— WHAT YOU WILL DO —
The required output is the whole listing below, unchanged.

— RECORDS TO PROCESS —
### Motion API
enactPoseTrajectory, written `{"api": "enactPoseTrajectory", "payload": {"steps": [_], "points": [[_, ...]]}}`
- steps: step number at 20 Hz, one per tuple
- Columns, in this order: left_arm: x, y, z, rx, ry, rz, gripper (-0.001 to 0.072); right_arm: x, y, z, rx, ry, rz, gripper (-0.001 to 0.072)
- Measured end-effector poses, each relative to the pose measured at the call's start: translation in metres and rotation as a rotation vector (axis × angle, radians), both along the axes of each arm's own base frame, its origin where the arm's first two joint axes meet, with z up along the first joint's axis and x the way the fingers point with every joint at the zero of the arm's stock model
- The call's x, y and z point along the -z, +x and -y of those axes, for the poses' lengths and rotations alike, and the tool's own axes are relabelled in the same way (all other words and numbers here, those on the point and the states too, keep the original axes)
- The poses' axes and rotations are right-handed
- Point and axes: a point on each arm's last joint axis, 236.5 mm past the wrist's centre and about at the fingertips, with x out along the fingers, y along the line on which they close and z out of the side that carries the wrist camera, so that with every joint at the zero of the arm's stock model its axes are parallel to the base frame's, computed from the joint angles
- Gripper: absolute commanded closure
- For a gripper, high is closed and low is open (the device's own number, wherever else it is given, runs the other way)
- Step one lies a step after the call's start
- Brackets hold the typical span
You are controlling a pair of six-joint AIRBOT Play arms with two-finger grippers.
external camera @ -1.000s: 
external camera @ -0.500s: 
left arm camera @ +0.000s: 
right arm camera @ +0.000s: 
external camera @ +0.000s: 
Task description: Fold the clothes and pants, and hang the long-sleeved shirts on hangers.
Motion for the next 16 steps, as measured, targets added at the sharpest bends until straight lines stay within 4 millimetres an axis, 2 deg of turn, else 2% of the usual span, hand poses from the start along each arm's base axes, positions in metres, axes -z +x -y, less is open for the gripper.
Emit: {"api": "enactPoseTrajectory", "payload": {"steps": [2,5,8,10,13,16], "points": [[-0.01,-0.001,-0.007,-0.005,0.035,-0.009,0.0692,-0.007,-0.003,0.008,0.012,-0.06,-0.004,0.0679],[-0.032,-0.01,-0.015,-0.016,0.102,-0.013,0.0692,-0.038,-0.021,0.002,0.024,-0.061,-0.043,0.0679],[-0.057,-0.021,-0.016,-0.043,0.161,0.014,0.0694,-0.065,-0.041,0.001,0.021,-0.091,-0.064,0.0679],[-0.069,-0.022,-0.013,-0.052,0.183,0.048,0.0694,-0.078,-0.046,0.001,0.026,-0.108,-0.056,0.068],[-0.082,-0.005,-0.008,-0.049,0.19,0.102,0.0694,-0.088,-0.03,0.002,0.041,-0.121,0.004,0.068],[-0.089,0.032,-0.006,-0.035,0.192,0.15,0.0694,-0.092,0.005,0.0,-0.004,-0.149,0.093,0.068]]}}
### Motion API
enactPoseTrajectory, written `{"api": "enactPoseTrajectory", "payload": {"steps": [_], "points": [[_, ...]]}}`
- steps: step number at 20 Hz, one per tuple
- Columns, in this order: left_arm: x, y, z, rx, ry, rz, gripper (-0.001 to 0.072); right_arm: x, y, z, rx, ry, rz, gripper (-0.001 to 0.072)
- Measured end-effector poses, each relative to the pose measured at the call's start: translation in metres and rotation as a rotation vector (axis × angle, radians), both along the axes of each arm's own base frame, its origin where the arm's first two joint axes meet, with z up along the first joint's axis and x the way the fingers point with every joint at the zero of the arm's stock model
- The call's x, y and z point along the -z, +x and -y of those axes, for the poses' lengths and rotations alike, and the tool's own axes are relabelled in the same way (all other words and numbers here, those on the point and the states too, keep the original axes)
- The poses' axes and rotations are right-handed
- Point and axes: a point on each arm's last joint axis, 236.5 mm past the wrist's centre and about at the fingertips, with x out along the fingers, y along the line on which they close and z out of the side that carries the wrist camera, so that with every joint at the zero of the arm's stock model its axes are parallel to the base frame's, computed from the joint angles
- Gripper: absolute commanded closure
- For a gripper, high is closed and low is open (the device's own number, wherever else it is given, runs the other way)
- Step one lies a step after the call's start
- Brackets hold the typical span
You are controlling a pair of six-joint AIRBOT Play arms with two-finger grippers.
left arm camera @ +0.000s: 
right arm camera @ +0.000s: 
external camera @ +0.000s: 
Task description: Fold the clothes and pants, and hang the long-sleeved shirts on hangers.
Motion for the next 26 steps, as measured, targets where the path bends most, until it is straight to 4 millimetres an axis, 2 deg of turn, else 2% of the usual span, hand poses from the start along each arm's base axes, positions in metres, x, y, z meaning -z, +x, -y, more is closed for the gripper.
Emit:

— SOLUTION —
### Motion API
enactPoseTrajectory, written `{"api": "enactPoseTrajectory", "payload": {"steps": [_], "points": [[_, ...]]}}`
- steps: step number at 20 Hz, one per tuple
- Columns, in this order: left_arm: x, y, z, rx, ry, rz, gripper (-0.001 to 0.072); right_arm: x, y, z, rx, ry, rz, gripper (-0.001 to 0.072)
- Measured end-effector poses, each relative to the pose measured at the call's start: translation in metres and rotation as a rotation vector (axis × angle, radians), both along the axes of each arm's own base frame, its origin where the arm's first two joint axes meet, with z up along the first joint's axis and x the way the fingers point with every joint at the zero of the arm's stock model
- The call's x, y and z point along the -z, +x and -y of those axes, for the poses' lengths and rotations alike, and the tool's own axes are relabelled in the same way (all other words and numbers here, those on the point and the states too, keep the original axes)
- The poses' axes and rotations are right-handed
- Point and axes: a point on each arm's last joint axis, 236.5 mm past the wrist's centre and about at the fingertips, with x out along the fingers, y along the line on which they close and z out of the side that carries the wrist camera, so that with every joint at the zero of the arm's stock model its axes are parallel to the base frame's, computed from the joint angles
- Gripper: absolute commanded closure
- For a gripper, high is closed and low is open (the device's own number, wherever else it is given, runs the other way)
- Step one lies a step after the call's start
- Brackets hold the typical span
You are controlling a pair of six-joint AIRBOT Play arms with two-finger grippers.
external camera @ -1.000s: 
external camera @ -0.500s: 
left arm camera @ +0.000s: 
right arm camera @ +0.000s: 
external camera @ +0.000s: 
Task description: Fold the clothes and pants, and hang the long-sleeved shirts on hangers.
Motion for the next 16 steps, as measured, targets added at the sharpest bends until straight lines stay within 4 millimetres an axis, 2 deg of turn, else 2% of the usual span, hand poses from the start along each arm's base axes, positions in metres, axes -z +x -y, less is open for the gripper.
Emit: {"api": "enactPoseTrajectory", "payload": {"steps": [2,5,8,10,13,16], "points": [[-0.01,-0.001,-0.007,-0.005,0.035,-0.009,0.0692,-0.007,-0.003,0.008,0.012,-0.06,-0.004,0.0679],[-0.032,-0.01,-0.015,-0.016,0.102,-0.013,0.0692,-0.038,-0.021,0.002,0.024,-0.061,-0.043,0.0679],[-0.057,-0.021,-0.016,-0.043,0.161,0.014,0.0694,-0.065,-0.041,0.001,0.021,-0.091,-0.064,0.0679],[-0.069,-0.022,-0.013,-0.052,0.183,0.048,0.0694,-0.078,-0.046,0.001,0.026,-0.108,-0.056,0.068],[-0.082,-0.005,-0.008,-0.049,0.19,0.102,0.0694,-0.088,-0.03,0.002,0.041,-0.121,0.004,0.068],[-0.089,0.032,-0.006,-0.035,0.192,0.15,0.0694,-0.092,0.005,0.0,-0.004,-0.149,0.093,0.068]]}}
### Motion API
enactPoseTrajectory, written `{"api": "enactPoseTrajectory", "payload": {"steps": [_], "points": [[_, ...]]}}`
- steps: step number at 20 Hz, one per tuple
- Columns, in this order: left_arm: x, y, z, rx, ry, rz, gripper (-0.001 to 0.072); right_arm: x, y, z, rx, ry, rz, gripper (-0.001 to 0.072)
- Measured end-effector poses, each relative to the pose measured at the call's start: translation in metres and rotation as a rotation vector (axis × angle, radians), both along the axes of each arm's own base frame, its origin where the arm's first two joint axes meet, with z up along the first joint's axis and x the way the fingers point with every joint at the zero of the arm's stock model
- The call's x, y and z point along the -z, +x and -y of those axes, for the poses' lengths and rotations alike, and the tool's own axes are relabelled in the same way (all other words and numbers here, those on the point and the states too, keep the original axes)
- The poses' axes and rotations are right-handed
- Point and axes: a point on each arm's last joint axis, 236.5 mm past the wrist's centre and about at the fingertips, with x out along the fingers, y along the line on which they close and z out of the side that carries the wrist camera, so that with every joint at the zero of the arm's stock model its axes are parallel to the base frame's, computed from the joint angles
- Gripper: absolute commanded closure
- For a gripper, high is closed and low is open (the device's own number, wherever else it is given, runs the other way)
- Step one lies a step after the call's start
- Brackets hold the typical span
You are controlling a pair of six-joint AIRBOT Play arms with two-finger grippers.
left arm camera @ +0.000s: 
right arm camera @ +0.000s: 
external camera @ +0.000s: 
Task description: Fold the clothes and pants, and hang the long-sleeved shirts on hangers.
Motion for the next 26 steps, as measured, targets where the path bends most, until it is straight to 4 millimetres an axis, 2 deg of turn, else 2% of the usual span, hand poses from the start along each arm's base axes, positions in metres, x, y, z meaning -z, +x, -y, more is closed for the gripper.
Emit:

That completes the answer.